“Like a river flowing”

“Christine Smart’s poems perform acts of clear-eyed unsentimental recollection and fierce longing, and move with an earthy music that is all their own. The reader is left with a sense of the sharp, bittersweet tang of the authentic.”
Don McKay
Wild Place
"Art in a time of radical loss is an elegy.

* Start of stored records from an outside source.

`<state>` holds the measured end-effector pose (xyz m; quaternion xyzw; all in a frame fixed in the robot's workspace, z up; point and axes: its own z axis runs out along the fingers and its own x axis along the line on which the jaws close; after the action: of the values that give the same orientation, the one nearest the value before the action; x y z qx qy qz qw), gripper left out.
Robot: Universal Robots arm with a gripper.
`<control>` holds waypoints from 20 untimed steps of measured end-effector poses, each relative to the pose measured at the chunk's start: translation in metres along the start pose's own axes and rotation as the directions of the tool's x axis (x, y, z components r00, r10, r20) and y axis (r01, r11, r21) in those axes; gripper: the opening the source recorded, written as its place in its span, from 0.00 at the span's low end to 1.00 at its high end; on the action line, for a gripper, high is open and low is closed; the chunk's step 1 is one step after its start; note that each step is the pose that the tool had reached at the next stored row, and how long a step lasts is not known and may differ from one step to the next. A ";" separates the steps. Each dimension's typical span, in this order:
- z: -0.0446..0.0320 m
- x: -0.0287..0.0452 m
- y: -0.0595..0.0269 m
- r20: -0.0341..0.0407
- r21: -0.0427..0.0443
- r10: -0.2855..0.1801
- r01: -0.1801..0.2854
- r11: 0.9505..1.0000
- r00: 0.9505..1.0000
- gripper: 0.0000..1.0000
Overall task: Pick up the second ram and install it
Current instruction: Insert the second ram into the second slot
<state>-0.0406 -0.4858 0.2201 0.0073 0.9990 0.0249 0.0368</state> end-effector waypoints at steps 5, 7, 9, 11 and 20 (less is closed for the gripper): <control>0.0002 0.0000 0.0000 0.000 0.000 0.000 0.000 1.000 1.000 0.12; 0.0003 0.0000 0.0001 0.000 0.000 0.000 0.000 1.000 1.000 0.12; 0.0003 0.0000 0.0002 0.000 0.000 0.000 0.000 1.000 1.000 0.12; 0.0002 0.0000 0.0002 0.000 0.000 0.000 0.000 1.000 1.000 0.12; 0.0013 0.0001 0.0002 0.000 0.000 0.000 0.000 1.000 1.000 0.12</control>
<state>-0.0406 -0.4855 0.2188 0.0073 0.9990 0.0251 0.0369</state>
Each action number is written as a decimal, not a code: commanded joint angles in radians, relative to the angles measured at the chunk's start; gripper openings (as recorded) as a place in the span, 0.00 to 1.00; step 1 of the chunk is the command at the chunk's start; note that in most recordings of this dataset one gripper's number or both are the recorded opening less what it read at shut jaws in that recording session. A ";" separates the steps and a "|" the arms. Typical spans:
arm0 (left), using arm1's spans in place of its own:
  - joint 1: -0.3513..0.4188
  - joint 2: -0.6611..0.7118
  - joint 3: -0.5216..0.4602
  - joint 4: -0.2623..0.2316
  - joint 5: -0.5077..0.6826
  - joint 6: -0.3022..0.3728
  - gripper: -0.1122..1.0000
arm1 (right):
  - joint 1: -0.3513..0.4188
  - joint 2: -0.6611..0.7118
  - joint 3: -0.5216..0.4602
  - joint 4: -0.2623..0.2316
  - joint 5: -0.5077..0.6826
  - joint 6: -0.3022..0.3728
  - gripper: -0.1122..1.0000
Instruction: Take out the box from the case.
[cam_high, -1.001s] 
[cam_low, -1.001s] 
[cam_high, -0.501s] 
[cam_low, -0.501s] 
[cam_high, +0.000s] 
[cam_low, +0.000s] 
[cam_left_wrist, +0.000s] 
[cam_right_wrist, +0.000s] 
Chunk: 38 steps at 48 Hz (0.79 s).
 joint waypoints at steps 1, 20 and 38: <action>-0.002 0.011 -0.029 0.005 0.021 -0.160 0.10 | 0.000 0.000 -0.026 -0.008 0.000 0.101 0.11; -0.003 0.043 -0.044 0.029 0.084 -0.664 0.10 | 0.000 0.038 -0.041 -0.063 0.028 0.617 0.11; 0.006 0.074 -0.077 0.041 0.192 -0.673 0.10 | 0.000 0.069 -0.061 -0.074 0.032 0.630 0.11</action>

It teaches us how to mourn...” Alison Hawthorne Deming.
I. First Wild Place
The creek below the farm: secret, separate,
muddy spring snowmelt— a river—
rapids roared, banks eroded,
overflowed and flooded fields.
Stay clear, mother warned: slippage, drowning.
I dawdled at the edge, roughly
a lie, no time for play on that farm, no running
wild, mud-streaked and free, always
held back, standing on the brink.
The creek called me
to play, water burbled, I jumped
stepping stones
slippery in shade or sun,
and dappled light.
Banks scoured and damp,
birds warbled and frogs croaked
I splashed among reeds.
The creek dissected the farm
nameless source, imagined destination,
the boundary fence: barbed wire.
Long hot days, summer sun-dried,
cow pies and hoof-print sludge
the log bridge decayed, the wild
wetland, a hide-away escape
the snaking gulley under sugar maples,
in cool damp dark.
II. Last Wild Place, circa 2050
The creek below the farm
dry, oh so dry,
the log bridge collapsed, no gap
to fall through, no
red maples, the gulley parched
and choked with thistles.
A west wind blows cinders,
corn crops withered, soil depleted.
The sky, a great blue basket
of heat, no clouds or thunderheads.
The creek bed echoes rumbling,
the smooth rocks speak
silent tears.
III. How did I get back here?
A long hot trek, crossing
the country from west to east on foot, I saw no
ancestors only tracks
but no trains, highways and gravel roads,
no cars or trucks. Airport
runways invaded,
dandelions in the cracks.
Round stepping-stones
stuck in the dry
creek bed, weathered, worn
weeping dust,
fossils: small signals
remember cool water, flooding
spring run off.
Quiet, oh so quiet, burned dry, I found water
gushing from my eyes,
the path rough and ragged, I could do
nothing.
Published in “Sweet Water”, Poems for the Watersheds, ed. Yvonne Blomer, 2020.